▶ _Task statement_
Answer with one number only: how many lines in the material contain "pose".
----
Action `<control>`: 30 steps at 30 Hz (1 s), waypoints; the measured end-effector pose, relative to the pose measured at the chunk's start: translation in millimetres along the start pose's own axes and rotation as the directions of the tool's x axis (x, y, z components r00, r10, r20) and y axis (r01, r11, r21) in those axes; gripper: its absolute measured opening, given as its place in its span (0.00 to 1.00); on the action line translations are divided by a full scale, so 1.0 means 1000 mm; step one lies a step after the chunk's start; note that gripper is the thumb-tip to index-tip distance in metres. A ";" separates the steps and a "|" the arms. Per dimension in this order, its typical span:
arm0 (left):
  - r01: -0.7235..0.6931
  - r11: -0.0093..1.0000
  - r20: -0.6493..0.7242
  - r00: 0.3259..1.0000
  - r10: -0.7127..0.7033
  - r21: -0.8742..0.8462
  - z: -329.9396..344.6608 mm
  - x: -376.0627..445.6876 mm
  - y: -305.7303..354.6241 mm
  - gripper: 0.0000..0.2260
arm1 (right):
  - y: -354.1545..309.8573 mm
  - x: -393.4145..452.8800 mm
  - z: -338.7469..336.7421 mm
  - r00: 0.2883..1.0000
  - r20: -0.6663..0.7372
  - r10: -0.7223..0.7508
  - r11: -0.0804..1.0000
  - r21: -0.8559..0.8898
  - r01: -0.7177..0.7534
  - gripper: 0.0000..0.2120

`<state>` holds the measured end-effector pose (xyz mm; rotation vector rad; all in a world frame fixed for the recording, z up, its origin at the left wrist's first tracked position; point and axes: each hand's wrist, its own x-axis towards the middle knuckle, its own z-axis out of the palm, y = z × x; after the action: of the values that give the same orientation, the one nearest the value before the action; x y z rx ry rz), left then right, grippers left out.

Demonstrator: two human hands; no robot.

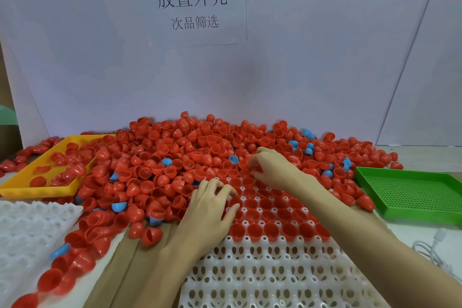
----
▶ _Written solution_
2